Aggregate counts in multi-jvm testing

64 views
Skip to first unread message

alex.f....@gmail.com

unread,
Dec 24, 2015, 12:15:59 PM12/24/15
to Akka User List
Is there any way to combines variables from different jvm's in multi-jvm testing?

More concretely, suppose each jvm has a counting variable (which, for eg, counts the number of jobs that have been sent to them), and I want to check that their sums is equal to some number (for eg. the total number of jobs sent out).

Thanks!
Alex

Konrad Malawski

unread,
Dec 24, 2015, 4:19:37 PM12/24/15
to akka...@googlegroups.com, alex.f....@gmail.com
You're in a distributed system – how would you do it there?
"The Akka way" of doing it is messaging :-)

Send a message to the "cluster actor", which each JVM has, 
from the same sender,
collect the replies,
once you got all of them (and you know, because you know how many questions you've sent),
you know the total number => success!

Happy hakking!

-- 
Cheers,
Konrad 'ktoso’ Malawski
Akka @ Typesafe
--
>>>>>>>>>> Read the docs: http://akka.io/docs/
>>>>>>>>>> Check the FAQ: http://doc.akka.io/docs/akka/current/additional/faq.html
>>>>>>>>>> Search the archives: https://groups.google.com/group/akka-user
---
You received this message because you are subscribed to the Google Groups "Akka User List" group.
To unsubscribe from this group and stop receiving emails from it, send an email to akka-user+...@googlegroups.com.
To post to this group, send email to akka...@googlegroups.com.
Visit this group at https://groups.google.com/group/akka-user.
For more options, visit https://groups.google.com/d/optout.

Guido Medina

unread,
Dec 25, 2015, 5:22:03 AM12/25/15
to Akka User List
Or CRDT with any distributed data structure, I can mention a couple: Hazelcast, Riak, etc

Basically you want a distributed counter.

Konrad Malawski

unread,
Dec 25, 2015, 8:51:28 AM12/25/15
to akka...@googlegroups.com, Guido Medina
Without going much deeper – I certainly wouldn't add any of these to a project just to get a CRDT counter ;-)

-- 
Cheers,
Konrad 'ktoso’ Malawski
Akka @ Typesafe

On 25 December 2015 at 11:22:07, Guido Medina (oxy...@gmail.com) wrote:

Or CRDT with any distributed data structure, I can mention a couple: Hazelcast, Riak, etc

Basically you want a distributed counter.

Guido Medina

unread,
Dec 25, 2015, 8:59:22 AM12/25/15
to Akka User List
I will need distributed data for my project in the future so it was good you mentioned it cause I didn't know akka had it.

Konrad Malawski

unread,
Dec 25, 2015, 9:13:18 AM12/25/15
to akka...@googlegroups.com, Guido Medina
After having consulted a number of customers who included or previously-had hazlecast clusters along with 
Akka apps I remain unconvienced what hazlecast added to the table (other than - "yet another cluster, with different
and detached lifecycle to manage"). I'd avoid adding more separate independent clusters if possible.

-- 
Cheers,
Konrad 'ktoso’ Malawski
Akka @ Typesafe

On 25 December 2015 at 14:59:28, Guido Medina (oxy...@gmail.com) wrote:

I will need distributed data for my project in the future so it was good you mentioned it cause I didn't know akka had it.

alex.f....@gmail.com

unread,
Dec 25, 2015, 10:43:17 AM12/25/15
to Akka User List, oxy...@gmail.com
Exactly, I wouldn't want to add another piece to get those counters for the test.  So I'm definitely gonna use akka's distributed data for this.

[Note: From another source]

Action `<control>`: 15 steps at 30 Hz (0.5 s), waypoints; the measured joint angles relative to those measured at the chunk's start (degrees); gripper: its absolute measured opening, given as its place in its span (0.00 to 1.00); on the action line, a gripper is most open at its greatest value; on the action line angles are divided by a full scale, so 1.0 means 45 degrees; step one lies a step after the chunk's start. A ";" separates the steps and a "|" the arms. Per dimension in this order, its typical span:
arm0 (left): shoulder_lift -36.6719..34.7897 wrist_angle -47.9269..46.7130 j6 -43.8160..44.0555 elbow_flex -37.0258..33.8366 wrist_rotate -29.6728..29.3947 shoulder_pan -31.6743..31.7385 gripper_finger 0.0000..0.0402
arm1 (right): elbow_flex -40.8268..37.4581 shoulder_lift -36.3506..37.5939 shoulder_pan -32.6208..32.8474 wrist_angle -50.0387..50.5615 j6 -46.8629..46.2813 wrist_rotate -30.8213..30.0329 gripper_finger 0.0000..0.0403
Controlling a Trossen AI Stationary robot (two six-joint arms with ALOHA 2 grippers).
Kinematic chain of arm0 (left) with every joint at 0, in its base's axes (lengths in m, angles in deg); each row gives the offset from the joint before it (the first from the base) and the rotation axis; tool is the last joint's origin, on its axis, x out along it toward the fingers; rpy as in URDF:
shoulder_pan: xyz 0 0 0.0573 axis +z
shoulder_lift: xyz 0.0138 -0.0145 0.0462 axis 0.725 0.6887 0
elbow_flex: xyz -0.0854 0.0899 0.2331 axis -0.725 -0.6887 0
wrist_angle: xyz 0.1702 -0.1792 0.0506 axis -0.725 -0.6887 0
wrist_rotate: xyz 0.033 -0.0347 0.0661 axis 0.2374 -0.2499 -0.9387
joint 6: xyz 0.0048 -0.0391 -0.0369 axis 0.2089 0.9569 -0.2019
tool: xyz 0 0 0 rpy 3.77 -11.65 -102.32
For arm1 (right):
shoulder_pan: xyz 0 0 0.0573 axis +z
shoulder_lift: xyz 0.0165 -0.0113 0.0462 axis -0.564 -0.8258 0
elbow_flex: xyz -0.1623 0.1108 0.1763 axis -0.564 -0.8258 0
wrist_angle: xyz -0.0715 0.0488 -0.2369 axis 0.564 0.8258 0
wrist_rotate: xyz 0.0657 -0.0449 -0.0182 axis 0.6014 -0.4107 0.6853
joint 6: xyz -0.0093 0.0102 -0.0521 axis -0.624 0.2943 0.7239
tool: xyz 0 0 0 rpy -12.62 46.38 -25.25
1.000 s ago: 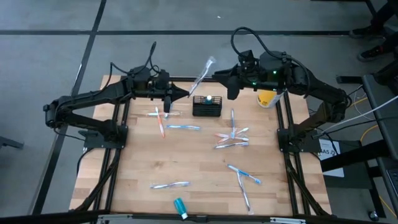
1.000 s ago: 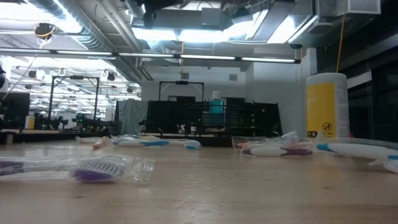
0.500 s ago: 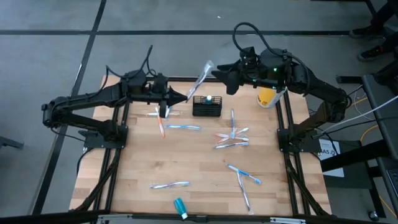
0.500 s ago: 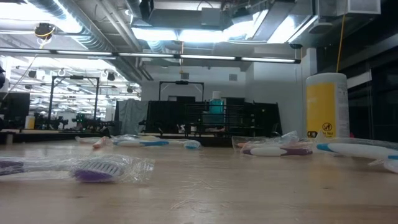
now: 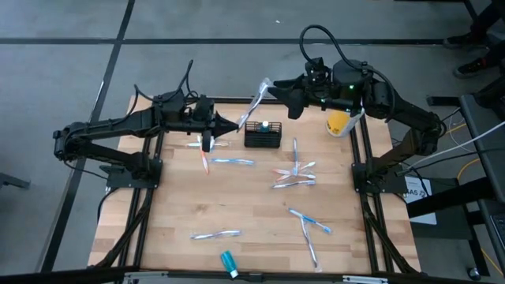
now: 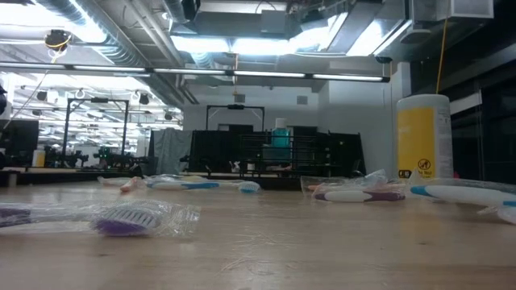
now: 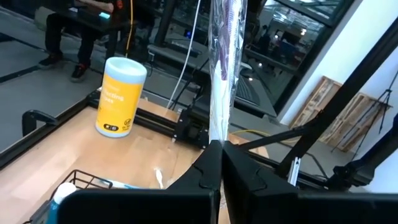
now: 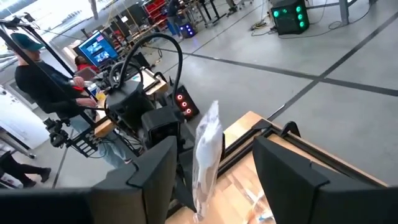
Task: Pick & Place toothbrushing station
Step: Put the purple toothbrush into the black mesh organizer
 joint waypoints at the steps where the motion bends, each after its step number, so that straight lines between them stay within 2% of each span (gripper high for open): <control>1: 0.0003 0.0082 0.0008 0.0000 0.0001 0.0001 0.00 | 0.0000 0.0000 0.0001 -0.0003 0.0000 0.0000 0.53; 15: 0.0571 0.0722 0.0291 0.0010 0.0100 -0.0470 0.00 | 0.0005 -0.0352 0.0000 -0.0570 0.0165 0.0333 0.53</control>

@Konrad 'ktoso’ Malawski: I'm curious about your comment on Hazelcast (because I'm actually thinking of using it). Suppose I need to maintain distributed data what should I use instead? akka surely provides distributed data, but it's still experimental. Moreover, it doesn't seem to provide functionalities like locking or queries. The data is also replicated on all nodes which can be too much redundancies (or is it configurable?).

Alex Reisberg

unread,
Dec 25, 2015, 11:47:22 AM12/25/15
to akka...@googlegroups.com
I see. Thanks a lot!

You received this message because you are subscribed to a topic in the Google Groups "Akka User List" group.
To unsubscribe from this topic, visit https://groups.google.com/d/topic/akka-user/3LbOxIXkfTA/unsubscribe.
To unsubscribe from this group and all its topics, send an email to akka-user+...@googlegroups.com.

alex.f....@gmail.com

unread,
Dec 27, 2015, 10:38:14 AM12/27/15
to Akka User List
Just realized that due to confusion, I added the "I see. Thanks a lot!" (which was supposed to be for a different thread). I'm still curious to hear more about the comment on Hazelcast.

@Konrad 'ktoso’ Malawski: I'm curious about your comment on Hazelcast (because I'm actually thinking of using it). Suppose I need to maintain distributed data what should I use instead? akka surely provides distributed data, but it's still experimental. Moreover, it doesn't seem to provide functionalities like locking or queries. The data is also replicated on all nodes which can be too much redundancies (or is it configurable?).

Thanks!

On Friday, December 25, 2015 at 10:47:22 AM UTC-6, Alex Reisberg wrote:
I see. Thanks a lot!
To unsubscribe from this group and all its topics, send an email to akka-user+unsubscribe@googlegroups.com.

Konrad Malawski

unread,
Dec 27, 2015, 10:44:50 AM12/27/15
to akka...@googlegroups.com, alex.f....@gmail.com
Just @Konrad or @ktoso is fine ;-)

In order to properly answer we'd have to sit down together and think about your requirements,
deployment strategy etc. The short story is: you'll hazlecast maintains it's own cluster, it has some 
kind of failure detection. Akka is a cluster, it has some kind of failure detection. Both are *in process*,
in the same JVM. 

Now: what happens if Hazlecast decides there's a partition, but Akka does still see the other node just fine?
I've seen real deployments where this, or similar situations, caused all kinds of chaos and inconsistent state.
Sure, one can blame it on the dev team that "well, of course one has to take into account these things!", but that's
not a helpful stance as it simply gets exponentially more hard. It depends what for you'd use hazlecast though.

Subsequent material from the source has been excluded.